Collection entries:
———
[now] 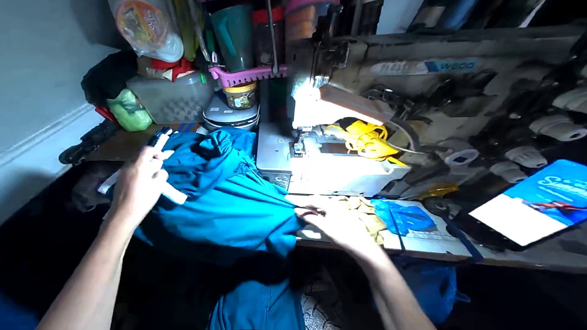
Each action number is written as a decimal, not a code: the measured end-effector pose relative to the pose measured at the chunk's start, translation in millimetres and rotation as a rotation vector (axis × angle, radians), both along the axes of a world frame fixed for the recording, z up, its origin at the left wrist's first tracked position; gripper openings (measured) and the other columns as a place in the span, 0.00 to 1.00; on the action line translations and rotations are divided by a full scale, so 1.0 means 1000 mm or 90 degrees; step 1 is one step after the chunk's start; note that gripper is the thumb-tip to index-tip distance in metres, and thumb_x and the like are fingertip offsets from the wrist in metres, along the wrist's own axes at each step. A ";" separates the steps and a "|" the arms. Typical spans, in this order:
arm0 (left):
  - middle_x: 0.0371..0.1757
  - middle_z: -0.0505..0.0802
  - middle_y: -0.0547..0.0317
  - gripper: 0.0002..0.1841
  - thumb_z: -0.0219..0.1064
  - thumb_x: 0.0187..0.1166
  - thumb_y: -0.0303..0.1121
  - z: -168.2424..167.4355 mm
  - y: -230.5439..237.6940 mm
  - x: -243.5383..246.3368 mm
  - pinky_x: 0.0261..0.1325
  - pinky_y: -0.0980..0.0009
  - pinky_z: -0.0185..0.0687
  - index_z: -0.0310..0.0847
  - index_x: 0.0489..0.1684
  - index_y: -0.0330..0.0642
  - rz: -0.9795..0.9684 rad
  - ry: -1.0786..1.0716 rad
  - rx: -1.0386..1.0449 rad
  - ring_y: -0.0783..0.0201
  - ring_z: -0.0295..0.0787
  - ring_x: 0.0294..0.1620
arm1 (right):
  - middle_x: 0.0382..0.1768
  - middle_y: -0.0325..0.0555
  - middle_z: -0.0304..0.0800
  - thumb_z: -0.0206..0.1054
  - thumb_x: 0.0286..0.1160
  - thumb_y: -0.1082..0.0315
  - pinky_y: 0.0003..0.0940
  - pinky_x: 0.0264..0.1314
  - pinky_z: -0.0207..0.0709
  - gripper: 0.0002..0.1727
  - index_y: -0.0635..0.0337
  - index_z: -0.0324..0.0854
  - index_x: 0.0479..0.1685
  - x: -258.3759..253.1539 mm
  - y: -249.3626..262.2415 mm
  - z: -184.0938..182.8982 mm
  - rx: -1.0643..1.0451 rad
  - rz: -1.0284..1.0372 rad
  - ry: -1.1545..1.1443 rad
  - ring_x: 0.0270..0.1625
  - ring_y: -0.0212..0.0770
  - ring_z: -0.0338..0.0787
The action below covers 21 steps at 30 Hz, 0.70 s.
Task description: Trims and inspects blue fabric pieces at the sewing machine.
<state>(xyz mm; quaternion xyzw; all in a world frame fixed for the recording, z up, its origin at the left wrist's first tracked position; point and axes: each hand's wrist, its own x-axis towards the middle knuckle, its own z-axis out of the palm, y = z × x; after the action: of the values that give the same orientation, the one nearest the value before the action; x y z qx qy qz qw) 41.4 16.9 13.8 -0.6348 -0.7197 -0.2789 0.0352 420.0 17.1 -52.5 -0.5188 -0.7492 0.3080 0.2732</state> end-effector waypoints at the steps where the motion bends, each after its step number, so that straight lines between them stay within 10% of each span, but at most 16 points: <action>1: 0.59 0.86 0.25 0.15 0.65 0.79 0.19 0.005 0.000 -0.008 0.59 0.26 0.75 0.78 0.63 0.27 0.003 0.011 0.026 0.24 0.83 0.60 | 0.47 0.40 0.95 0.71 0.78 0.68 0.36 0.59 0.84 0.11 0.53 0.92 0.55 0.008 -0.002 0.004 -0.012 -0.023 0.033 0.49 0.32 0.92; 6: 0.77 0.79 0.36 0.19 0.69 0.80 0.34 -0.001 -0.020 0.006 0.67 0.22 0.62 0.85 0.68 0.40 -0.073 0.083 0.101 0.25 0.70 0.76 | 0.34 0.36 0.92 0.72 0.75 0.68 0.26 0.40 0.82 0.05 0.58 0.91 0.41 -0.010 -0.031 0.012 -0.065 -0.078 0.209 0.35 0.25 0.87; 11: 0.50 0.94 0.68 0.30 0.69 0.74 0.63 -0.047 -0.088 0.105 0.58 0.72 0.90 0.90 0.55 0.45 -0.343 -0.293 -0.025 0.77 0.91 0.52 | 0.21 0.23 0.78 0.63 0.82 0.64 0.14 0.20 0.67 0.08 0.50 0.87 0.39 -0.066 -0.061 0.018 -0.234 0.101 0.505 0.19 0.16 0.72; 16: 0.36 0.94 0.66 0.03 0.69 0.78 0.29 -0.054 -0.106 0.120 0.45 0.80 0.86 0.85 0.40 0.41 -0.232 -0.727 -0.010 0.77 0.91 0.39 | 0.38 0.26 0.89 0.56 0.85 0.68 0.10 0.24 0.67 0.15 0.51 0.88 0.60 -0.066 -0.069 0.014 -0.112 0.107 0.497 0.24 0.13 0.73; 21: 0.43 0.97 0.62 0.12 0.80 0.67 0.31 -0.047 -0.113 0.127 0.58 0.73 0.91 0.90 0.46 0.38 -0.299 -0.842 0.041 0.71 0.95 0.47 | 0.50 0.43 0.90 0.69 0.79 0.65 0.21 0.49 0.84 0.13 0.62 0.87 0.55 -0.075 -0.088 0.006 0.136 0.123 0.403 0.46 0.25 0.88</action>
<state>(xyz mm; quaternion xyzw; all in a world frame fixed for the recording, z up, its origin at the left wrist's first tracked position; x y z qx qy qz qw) 168.1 -95.7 -33.4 -0.4695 -0.4254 -0.6278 -0.4522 345.1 -70.5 -46.8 -0.2925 -0.7013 0.3978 0.5141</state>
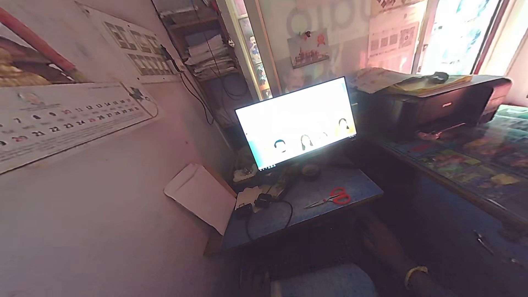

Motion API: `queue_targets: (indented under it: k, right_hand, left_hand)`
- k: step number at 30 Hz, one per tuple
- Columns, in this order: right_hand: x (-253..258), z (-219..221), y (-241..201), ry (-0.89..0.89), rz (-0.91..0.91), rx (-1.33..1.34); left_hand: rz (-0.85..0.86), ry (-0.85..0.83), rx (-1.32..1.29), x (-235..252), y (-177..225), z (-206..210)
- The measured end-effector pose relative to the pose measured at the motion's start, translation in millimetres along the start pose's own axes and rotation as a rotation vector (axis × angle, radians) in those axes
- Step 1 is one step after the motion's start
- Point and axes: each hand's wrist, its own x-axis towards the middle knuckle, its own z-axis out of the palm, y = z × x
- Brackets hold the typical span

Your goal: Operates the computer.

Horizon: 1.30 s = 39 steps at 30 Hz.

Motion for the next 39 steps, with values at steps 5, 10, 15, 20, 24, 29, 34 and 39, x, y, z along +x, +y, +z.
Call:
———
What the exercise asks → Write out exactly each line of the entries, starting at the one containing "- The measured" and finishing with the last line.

Response to this task →
- The measured end-effector pose relative to the pose measured at the motion's start, translation in millimetres along the start pose's own axes and rotation as a rotation vector (axis × angle, radians) in those axes
- Step 1 is one step after the motion's start
- Point and axes: each hand's wrist, its own x-axis towards the middle knuckle, its own z-axis out of the palm, y = z × x
- Brackets hold the typical span

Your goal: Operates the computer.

Horizon: 1.30 s = 39 steps at 30 Hz.

Motion for the next 39 steps, with values at steps 5, 10, 15, 20, 24, 29, 34 and 39, x, y, z along +x, +y, +z.
Call:

Here the answer is complete.